▶ WORK REQUEST: This task calls for copying every line in the data below that contains the word "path".

Dataset items
-=-=-=-=-

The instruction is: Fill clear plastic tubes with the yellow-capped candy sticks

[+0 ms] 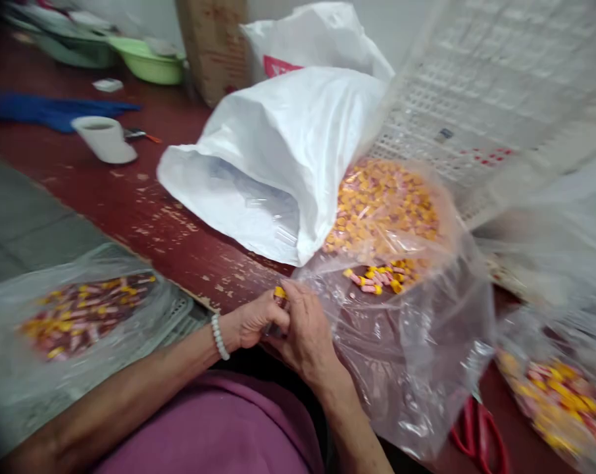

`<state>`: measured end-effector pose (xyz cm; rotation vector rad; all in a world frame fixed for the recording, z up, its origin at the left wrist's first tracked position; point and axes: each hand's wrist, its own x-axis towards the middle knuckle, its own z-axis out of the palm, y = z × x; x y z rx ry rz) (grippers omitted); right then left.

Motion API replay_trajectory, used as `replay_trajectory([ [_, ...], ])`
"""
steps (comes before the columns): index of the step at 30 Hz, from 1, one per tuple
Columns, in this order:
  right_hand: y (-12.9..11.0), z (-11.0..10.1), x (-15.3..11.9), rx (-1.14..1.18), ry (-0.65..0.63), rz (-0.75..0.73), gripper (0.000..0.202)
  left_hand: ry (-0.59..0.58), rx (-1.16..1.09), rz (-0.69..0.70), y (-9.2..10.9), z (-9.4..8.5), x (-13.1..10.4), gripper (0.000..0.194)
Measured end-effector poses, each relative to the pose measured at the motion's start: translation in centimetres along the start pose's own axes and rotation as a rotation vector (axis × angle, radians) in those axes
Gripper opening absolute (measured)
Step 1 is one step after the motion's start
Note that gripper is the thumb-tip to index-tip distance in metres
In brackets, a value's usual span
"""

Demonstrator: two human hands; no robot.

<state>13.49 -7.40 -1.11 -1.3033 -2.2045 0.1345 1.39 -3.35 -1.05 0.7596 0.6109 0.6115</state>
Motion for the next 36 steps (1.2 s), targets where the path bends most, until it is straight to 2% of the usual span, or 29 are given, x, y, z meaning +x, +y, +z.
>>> replay_trajectory([
  [4,-0.4,0.9,1.3,0.049,0.042,-0.021,0.068,-0.030,-0.062,0.019,0.1,-1.0,-0.6,0.013],
  [8,-1.6,1.5,2.6,0.172,0.018,-0.007,0.064,0.005,-0.101,0.085,0.7,-2.4,-1.8,0.016],
  [10,-2.3,2.0,3.1,0.250,-0.020,0.009,0.068,0.034,-0.122,0.092,1.1,-2.9,-2.6,0.017],
  [14,-3.0,3.0,3.6,0.386,-0.002,0.102,0.093,0.093,-0.210,0.050,2.0,-3.6,-3.9,0.020],
  [16,-3.1,3.3,3.7,0.438,-0.026,0.153,0.098,0.104,-0.247,0.053,2.1,-4.0,-4.3,0.023],
  [19,-3.3,3.5,4.1,0.455,-0.103,0.146,0.089,0.090,-0.267,0.075,2.0,-4.6,-4.6,0.022],
  [23,-4.0,3.9,5.3,0.439,-0.126,0.058,0.072,0.099,-0.299,0.107,1.7,-5.7,-4.9,0.023],
  [30,-5.9,4.5,7.8,0.422,-0.227,0.020,0.065,0.121,-0.392,0.135,1.9,-7.3,-6.1,0.023],
  [36,-6.8,5.8,8.5,0.447,-0.274,0.040,0.063,0.165,-0.406,0.141,2.5,-8.4,-7.4,0.022],
])
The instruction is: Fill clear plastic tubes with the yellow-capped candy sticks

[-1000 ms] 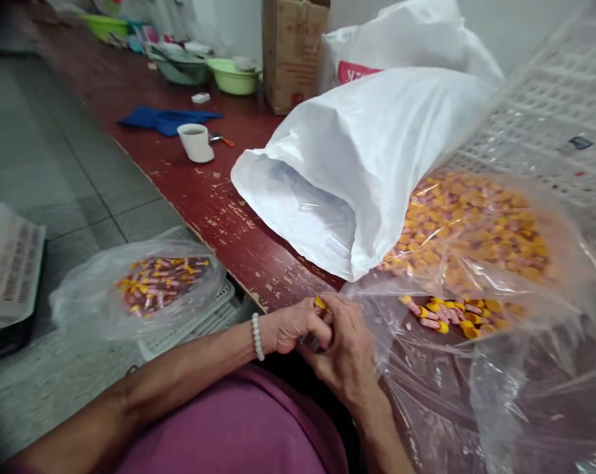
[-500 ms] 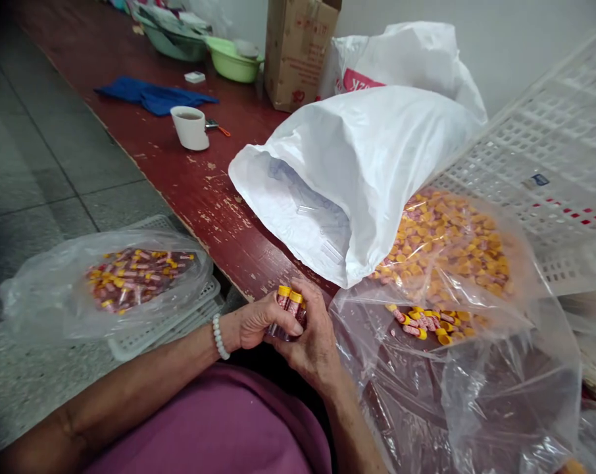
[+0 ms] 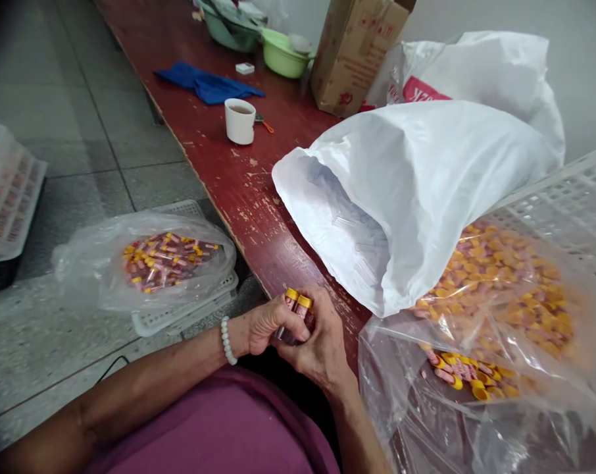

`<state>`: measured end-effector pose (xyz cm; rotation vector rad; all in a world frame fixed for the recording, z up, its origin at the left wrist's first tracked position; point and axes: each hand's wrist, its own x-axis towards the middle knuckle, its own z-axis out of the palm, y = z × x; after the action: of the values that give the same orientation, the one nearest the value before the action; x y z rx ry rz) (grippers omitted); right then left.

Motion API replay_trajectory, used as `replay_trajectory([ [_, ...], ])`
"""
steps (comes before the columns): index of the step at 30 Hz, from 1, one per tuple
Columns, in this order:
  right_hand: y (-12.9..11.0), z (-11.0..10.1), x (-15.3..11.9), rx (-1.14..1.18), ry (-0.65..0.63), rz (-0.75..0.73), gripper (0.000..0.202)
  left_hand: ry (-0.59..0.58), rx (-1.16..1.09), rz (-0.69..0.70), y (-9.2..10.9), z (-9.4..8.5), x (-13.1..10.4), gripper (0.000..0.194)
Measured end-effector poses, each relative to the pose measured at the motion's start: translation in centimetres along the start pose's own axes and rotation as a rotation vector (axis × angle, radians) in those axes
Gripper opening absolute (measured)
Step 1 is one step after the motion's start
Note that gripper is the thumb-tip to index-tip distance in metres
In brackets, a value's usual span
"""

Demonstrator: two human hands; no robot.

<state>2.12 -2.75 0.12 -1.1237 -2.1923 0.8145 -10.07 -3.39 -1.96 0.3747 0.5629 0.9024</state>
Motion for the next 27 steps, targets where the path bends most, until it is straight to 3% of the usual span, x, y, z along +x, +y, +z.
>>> replay_trajectory([
  [6,0.9,2.2,0.5,0.064,-0.009,-0.035,0.092,0.077,0.082,0.038,0.7,-1.7,-0.9,0.020],
  [11,0.6,2.5,1.1,-0.019,-0.068,-0.114,0.067,0.102,0.055,0.059,0.5,-2.7,-1.0,0.017],
  [18,0.6,4.3,2.6,-0.102,-0.148,-0.135,0.059,0.078,-0.124,-0.025,0.5,-4.6,-1.0,0.022],
  [22,0.7,5.6,3.4,-0.152,-0.145,-0.228,0.087,0.109,-0.137,0.051,1.7,-7.5,-3.2,0.025],
  [25,1.8,5.4,3.7,-0.173,-0.048,-0.185,0.086,0.297,-0.178,0.077,3.6,-11.7,-6.0,0.035],
  [27,2.8,5.2,3.8,-0.188,0.015,-0.141,0.063,0.677,-0.245,0.142,5.0,-15.4,-7.8,0.034],
])
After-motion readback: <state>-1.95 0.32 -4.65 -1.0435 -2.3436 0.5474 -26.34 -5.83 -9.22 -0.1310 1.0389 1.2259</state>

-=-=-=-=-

▶ OUTPUT BELOW:
Motion for the next 36 steps (1.2 s), targets where the path bends most, until it is straight to 2% of the usual span, or 29 are given, x, y, z meaning +x, +y, +z.
Motion for the next 27 steps, targets where the path bends most, until it is straight to 3% of the usual span, x, y, z along +x, +y, +z.

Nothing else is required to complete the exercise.